Goniglu, qui buvait les paroles de Muflier, eut un élan soudain.

—Il a raison! s'écria-t-il. Nous voulions nous débarrasser du Bisco. Ça ne touche pas aux Loups, ça. Est-ce que nous avons trahi les camarades? Non! lui, lui seul!

—Et d'où vous venait cette haine pour Biscarre?

—Il ne nous fichait rien à faire... il nous laissait nous rouiller! Vrai! on marchait sur ses tiges... l'homme est fait pour travailler, pas vrai? Eh bien! rien de rien! pas une pauvre petite effraction à se mettre sous la dent... Si on se permettait une cambriolade ou un poivrier, monsieur miaulait... eh bien! alors, il fallait nous occuper!...

Goniglu parlait trop.
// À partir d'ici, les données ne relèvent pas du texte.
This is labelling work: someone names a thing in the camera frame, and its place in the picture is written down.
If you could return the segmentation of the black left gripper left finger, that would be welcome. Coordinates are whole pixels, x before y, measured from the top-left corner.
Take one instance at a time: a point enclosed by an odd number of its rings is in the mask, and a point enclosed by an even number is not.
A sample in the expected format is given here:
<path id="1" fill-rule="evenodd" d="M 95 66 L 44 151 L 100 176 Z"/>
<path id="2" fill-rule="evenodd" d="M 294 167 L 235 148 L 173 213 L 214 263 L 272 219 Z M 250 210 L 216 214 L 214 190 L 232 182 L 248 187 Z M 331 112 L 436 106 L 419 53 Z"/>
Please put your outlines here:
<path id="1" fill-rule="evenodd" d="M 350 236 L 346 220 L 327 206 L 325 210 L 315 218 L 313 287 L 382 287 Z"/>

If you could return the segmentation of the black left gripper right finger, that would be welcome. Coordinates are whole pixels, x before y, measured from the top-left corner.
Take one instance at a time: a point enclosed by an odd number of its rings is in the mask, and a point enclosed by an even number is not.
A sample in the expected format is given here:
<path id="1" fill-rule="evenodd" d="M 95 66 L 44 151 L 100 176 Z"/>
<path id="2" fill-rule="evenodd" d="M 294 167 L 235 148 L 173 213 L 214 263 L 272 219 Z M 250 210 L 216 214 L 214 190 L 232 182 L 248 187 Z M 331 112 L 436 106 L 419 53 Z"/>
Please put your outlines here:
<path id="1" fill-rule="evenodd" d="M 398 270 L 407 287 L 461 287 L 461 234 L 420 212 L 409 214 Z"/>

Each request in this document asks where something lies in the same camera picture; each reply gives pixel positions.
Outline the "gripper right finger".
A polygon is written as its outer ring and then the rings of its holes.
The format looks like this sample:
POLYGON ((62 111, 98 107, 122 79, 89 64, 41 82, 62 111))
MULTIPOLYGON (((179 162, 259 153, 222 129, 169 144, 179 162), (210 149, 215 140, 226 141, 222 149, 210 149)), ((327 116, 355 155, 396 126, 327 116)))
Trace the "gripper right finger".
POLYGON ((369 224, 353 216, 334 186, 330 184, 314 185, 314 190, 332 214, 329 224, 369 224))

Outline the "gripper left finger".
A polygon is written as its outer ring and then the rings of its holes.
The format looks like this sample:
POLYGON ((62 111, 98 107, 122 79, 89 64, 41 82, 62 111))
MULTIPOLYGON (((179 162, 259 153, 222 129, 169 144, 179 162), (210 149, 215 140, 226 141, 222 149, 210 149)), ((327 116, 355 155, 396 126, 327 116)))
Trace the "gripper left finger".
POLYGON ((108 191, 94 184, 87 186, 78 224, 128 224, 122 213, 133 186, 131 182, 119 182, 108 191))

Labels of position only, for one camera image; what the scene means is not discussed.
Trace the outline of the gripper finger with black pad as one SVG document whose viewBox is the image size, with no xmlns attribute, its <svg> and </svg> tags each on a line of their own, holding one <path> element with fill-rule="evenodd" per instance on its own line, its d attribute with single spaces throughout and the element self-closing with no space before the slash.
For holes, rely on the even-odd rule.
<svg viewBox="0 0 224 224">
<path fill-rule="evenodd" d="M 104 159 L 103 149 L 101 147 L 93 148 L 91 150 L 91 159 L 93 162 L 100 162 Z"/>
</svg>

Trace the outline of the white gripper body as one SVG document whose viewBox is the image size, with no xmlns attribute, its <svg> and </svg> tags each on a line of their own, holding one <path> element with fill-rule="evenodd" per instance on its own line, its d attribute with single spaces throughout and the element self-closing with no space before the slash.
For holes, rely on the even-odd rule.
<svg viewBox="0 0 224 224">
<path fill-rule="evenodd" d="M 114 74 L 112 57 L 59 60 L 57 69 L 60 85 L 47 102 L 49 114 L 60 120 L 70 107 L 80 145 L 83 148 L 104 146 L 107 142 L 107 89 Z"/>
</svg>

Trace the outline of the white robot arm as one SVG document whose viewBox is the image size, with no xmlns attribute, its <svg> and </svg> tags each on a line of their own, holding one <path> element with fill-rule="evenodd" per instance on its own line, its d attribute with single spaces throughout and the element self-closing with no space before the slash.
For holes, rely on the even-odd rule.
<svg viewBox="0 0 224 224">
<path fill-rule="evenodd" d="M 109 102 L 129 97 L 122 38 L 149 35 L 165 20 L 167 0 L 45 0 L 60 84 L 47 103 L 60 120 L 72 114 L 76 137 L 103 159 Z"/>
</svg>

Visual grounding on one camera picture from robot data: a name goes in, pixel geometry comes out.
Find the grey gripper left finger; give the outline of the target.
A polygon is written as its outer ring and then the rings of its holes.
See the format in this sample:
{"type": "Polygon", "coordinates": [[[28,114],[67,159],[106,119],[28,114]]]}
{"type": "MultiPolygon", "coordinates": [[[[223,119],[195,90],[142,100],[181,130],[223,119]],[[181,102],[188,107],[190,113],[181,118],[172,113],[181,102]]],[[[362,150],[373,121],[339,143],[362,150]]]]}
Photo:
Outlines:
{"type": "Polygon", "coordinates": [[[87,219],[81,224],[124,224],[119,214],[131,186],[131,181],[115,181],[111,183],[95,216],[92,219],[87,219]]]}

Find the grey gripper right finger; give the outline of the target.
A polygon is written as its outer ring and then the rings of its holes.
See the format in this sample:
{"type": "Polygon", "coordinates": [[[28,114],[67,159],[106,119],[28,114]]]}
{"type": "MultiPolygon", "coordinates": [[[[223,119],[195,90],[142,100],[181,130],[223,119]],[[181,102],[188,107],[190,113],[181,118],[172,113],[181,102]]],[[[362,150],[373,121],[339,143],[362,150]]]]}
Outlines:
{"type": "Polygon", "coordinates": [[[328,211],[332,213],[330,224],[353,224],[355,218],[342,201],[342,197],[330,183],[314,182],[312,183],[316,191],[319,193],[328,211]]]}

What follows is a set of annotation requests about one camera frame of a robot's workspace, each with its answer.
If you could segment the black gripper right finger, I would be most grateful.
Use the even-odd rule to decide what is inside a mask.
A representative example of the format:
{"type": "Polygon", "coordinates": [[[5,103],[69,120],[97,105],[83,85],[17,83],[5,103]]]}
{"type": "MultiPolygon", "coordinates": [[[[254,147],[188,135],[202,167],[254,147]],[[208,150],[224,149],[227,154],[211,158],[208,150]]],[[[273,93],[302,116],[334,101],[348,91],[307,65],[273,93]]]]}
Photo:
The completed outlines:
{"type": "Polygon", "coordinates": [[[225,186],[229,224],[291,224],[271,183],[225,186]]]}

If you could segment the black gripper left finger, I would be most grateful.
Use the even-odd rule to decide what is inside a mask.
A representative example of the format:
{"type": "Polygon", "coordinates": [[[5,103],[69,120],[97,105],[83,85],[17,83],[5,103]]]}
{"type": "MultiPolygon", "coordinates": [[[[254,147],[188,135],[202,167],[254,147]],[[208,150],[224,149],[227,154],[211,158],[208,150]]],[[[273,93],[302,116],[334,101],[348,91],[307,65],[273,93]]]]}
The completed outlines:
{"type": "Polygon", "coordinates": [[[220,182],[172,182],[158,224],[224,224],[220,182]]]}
Muflier estima que sa réputation d'orateur était compromise.

—Goniglu, tais-toi, fit-il en arrondissant un geste à la Frédérick. Tu fatigues ces messieurs....

Il fit un profond salut au président.

—Messieurs les juges, dit-il, certes, si moi et mon honorable ami Goniglu, nous nous sentions coupables, je serais le premier à vous demander de me fournir des cendres pour m'en couvrir la tête... mais je déclare ici, devant....

Il hésita. Il allait dire: Devant Dieu et devant les hommes, quand ses regards tombèrent sur le sinistre emblème suspendu au-dessus du tribunal.

—Devant... ce qu'il y a là, continua-t-il, je jure que s'il y a un coupable en tout ça, c'est Biscarre. Vous l'appelez le chef des Loups! mais un chef, ça commande, ça dirige! ça s'occupe de ses soldats! Ça ne passe pas son temps à manigancer un tas de tripotages dans le grand monde, que le diable n'y verrait goutte.